_To do_
Establish the number of lines below that contain the string "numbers". State that number alone.
====
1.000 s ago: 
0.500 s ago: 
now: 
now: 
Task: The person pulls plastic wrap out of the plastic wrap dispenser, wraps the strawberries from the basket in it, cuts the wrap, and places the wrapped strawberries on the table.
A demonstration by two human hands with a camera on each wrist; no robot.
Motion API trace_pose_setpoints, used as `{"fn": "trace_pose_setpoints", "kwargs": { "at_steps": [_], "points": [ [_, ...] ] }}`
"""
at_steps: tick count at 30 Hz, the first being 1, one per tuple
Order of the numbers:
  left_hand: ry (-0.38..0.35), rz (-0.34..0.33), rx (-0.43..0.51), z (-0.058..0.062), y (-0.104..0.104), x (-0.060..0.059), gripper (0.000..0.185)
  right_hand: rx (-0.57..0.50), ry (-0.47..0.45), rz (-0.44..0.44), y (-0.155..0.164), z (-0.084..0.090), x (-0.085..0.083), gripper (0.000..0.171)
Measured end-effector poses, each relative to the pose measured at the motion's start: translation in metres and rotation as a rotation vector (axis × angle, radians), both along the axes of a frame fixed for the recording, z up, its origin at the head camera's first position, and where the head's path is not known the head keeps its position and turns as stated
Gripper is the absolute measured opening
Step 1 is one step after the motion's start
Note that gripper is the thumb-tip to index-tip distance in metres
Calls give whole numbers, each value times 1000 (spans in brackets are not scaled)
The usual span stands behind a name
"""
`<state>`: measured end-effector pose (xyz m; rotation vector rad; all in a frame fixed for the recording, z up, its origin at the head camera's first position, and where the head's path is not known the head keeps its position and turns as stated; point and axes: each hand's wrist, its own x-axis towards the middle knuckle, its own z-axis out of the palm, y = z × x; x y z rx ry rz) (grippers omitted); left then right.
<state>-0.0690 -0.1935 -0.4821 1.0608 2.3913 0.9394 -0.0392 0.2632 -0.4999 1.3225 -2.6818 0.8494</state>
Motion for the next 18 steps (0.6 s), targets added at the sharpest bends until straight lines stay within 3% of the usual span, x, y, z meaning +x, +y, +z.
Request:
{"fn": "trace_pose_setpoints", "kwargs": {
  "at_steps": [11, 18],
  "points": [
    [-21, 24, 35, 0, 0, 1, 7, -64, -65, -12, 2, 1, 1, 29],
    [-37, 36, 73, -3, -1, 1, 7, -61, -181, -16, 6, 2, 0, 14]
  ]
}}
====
_Response box_
2